May 04, 2017 Stuart Okin

Are the wheels coming off at Tanium?

Are the wheels coming off at Tanium?

There are times when nothing seems to go right for a company. Cybersecurity vendor Tanium – at least in terms of their public image – appear to be going through one of those periods.

Some of the bad press has been technical.  Specifically, the Wall St Journal reported (and the headline itself is reasonably self-explanatory) that Cybersecurity Startup Tanium Exposed California Hospital’s Network in Demos Without Permission.

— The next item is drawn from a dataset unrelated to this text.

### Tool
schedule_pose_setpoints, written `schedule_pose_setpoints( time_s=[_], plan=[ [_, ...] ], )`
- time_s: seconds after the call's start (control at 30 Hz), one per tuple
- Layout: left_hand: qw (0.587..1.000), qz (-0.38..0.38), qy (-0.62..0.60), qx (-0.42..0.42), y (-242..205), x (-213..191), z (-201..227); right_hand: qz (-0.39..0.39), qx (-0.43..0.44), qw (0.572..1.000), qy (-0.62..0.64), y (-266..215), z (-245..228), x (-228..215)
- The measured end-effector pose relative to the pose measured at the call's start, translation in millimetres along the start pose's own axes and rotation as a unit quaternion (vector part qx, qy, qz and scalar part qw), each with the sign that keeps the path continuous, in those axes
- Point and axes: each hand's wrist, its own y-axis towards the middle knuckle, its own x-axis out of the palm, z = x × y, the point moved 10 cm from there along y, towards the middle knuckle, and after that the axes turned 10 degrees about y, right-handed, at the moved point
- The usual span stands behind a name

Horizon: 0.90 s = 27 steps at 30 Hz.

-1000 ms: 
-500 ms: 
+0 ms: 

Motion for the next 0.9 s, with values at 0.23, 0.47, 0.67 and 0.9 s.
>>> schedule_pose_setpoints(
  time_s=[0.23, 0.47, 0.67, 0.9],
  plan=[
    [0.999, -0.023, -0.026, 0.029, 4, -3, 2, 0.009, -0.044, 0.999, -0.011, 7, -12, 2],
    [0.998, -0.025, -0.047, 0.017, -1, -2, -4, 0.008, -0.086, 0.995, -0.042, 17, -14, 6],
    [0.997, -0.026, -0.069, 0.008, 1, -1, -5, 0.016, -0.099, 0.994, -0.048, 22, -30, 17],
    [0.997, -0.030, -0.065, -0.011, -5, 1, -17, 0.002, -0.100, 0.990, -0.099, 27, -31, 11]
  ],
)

It’s not a mistake 1E would make (something I had the opportunity to comment on to Security Week during their coverage of the controversy). Putting the specifics aside, however, if the wheels are, if not coming off this Silicon Valley darling, at least starting to rattle, it’s difficult to resist thinking have we been here before.

I certainly have. I’ve been in the security industry twenty years (and the IT industry a lot longer). Time and time again, a company emerges that claims it can tip the balance in the security wars in favor of the end users. These attract a lot of attention (and money) and then, five years later, everyone has forgotten all about them.

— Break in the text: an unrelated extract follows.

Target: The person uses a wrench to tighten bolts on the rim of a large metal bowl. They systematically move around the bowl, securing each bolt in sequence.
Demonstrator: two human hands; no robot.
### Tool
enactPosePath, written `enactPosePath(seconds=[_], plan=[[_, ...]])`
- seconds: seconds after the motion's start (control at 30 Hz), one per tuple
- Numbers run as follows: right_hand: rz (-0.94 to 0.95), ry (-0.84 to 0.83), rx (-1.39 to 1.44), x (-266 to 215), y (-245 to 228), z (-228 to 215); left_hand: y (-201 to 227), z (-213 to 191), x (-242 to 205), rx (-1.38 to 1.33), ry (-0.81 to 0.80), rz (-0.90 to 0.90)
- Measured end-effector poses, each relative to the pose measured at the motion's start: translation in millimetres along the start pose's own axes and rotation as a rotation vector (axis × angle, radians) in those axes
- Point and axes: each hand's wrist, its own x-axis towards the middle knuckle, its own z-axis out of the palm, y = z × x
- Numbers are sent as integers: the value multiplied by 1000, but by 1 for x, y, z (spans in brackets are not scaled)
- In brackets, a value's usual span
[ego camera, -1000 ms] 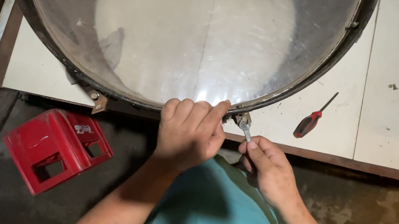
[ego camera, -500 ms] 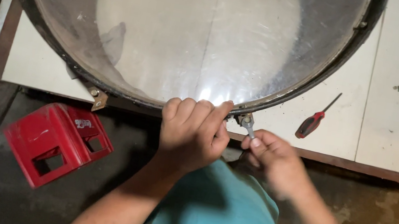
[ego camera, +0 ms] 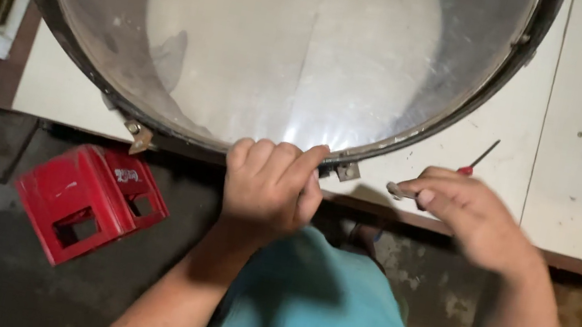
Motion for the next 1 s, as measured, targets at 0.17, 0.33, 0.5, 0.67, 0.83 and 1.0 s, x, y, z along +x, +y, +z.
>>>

Meanwhile, as this cycle repeats itself anew, even while operating systems improve and ceaseless technical innovation takes place, enterprise security levels essentially remain the same.

The more I think about it, the more it seems to me that this pattern is down to certain deep-rooted tendencies within the security industry. It is, after all, the nature of all security (not just IT security) to get in the way: in the way of threats, of course, but inevitably of users as well – think of the lock on your front door.

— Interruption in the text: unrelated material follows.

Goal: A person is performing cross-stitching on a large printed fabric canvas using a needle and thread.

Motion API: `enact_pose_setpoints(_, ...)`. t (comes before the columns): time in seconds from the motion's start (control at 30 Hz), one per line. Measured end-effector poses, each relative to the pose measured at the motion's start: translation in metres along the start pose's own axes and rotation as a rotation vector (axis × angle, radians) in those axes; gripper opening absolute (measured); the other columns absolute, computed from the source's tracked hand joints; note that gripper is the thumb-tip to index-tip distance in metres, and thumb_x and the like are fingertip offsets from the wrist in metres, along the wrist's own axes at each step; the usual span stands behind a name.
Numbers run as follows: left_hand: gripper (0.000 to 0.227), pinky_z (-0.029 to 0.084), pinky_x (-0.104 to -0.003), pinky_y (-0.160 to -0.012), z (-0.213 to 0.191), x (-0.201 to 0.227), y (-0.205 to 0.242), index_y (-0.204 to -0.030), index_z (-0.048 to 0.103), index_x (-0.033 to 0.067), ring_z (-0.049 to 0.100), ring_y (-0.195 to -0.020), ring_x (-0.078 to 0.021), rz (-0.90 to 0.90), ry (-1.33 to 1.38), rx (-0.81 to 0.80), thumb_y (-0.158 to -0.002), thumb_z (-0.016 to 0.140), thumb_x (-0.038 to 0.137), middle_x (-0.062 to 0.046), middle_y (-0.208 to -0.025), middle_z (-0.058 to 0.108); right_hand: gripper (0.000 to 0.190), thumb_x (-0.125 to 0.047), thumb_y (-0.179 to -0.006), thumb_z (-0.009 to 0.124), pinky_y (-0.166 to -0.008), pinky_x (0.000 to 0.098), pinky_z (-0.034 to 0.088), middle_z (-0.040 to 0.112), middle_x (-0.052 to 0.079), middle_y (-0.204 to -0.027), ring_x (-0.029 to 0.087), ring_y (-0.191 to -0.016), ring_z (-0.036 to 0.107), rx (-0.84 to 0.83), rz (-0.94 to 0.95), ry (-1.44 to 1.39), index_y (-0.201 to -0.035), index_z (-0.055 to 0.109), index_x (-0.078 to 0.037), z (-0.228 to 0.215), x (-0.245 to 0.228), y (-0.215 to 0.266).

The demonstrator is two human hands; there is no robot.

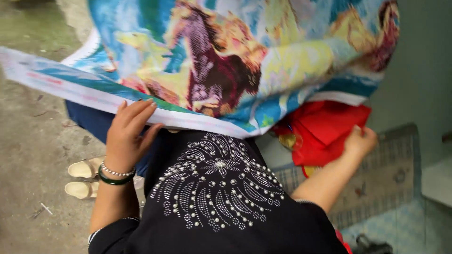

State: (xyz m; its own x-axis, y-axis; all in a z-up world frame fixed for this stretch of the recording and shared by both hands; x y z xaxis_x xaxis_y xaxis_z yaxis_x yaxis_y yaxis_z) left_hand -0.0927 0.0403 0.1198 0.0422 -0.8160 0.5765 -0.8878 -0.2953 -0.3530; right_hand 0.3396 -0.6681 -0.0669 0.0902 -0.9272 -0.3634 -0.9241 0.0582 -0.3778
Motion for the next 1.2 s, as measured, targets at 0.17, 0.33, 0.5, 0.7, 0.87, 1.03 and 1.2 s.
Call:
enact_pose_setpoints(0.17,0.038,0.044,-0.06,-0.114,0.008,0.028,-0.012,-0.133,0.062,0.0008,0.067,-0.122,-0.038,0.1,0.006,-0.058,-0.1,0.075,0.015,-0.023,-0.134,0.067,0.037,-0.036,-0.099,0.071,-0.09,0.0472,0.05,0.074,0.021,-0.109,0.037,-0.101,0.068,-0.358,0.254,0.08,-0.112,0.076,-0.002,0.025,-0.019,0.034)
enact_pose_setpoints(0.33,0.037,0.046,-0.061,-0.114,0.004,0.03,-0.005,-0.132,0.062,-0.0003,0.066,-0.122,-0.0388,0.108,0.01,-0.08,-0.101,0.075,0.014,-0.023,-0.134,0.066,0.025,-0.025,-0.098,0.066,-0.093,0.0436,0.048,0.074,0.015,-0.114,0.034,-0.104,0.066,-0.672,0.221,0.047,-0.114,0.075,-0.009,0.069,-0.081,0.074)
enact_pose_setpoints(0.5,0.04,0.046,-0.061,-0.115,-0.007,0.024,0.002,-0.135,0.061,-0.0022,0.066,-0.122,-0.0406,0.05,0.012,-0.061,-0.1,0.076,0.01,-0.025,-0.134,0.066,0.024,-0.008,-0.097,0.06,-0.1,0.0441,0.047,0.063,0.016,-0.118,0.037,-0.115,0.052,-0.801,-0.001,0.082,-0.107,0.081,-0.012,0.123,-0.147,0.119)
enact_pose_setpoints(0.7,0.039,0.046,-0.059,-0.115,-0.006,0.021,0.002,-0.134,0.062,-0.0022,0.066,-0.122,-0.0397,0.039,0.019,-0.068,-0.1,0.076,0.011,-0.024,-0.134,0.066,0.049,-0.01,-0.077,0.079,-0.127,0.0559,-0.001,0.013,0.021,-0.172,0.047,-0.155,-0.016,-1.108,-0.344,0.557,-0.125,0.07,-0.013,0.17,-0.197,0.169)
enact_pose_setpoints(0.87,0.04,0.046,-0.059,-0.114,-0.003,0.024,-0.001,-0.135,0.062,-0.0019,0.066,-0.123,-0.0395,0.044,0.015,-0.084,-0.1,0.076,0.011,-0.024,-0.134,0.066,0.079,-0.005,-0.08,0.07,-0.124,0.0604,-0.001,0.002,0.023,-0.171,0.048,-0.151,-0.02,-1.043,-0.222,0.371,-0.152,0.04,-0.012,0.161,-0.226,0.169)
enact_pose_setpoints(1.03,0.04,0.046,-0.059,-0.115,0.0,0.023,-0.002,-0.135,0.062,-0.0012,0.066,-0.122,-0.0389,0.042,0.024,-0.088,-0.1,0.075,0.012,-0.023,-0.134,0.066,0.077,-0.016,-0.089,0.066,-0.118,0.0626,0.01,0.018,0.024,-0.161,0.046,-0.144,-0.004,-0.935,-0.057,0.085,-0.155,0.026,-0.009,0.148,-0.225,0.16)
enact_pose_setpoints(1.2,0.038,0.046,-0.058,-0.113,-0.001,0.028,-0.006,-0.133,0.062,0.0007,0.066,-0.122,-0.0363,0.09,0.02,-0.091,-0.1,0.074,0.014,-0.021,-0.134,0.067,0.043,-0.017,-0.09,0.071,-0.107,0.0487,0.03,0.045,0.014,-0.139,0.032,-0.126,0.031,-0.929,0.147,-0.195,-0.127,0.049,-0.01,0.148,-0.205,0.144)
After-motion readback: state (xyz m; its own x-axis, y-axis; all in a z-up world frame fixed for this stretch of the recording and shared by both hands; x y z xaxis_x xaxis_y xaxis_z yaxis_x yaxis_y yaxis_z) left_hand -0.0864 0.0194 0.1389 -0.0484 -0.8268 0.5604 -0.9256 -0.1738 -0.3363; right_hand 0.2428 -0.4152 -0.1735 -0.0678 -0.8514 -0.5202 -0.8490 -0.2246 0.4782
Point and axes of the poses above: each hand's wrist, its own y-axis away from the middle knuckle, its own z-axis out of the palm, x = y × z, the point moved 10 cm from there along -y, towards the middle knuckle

The problem with IT security is that these locks and safeguards tend to be complicated. They typically require massive expenditures of time and money to implement, and once installed, add a riddling layer of complexity to essential business functions.

I’ve seen the results with my own eyes: discarded, expensive security hardware and software gathering dust at world famous corporations, because implementation and maintenance asked too much both of IT ops, and the business at large. You suspect some disparity between the number of security solutions sold – and the number implemented.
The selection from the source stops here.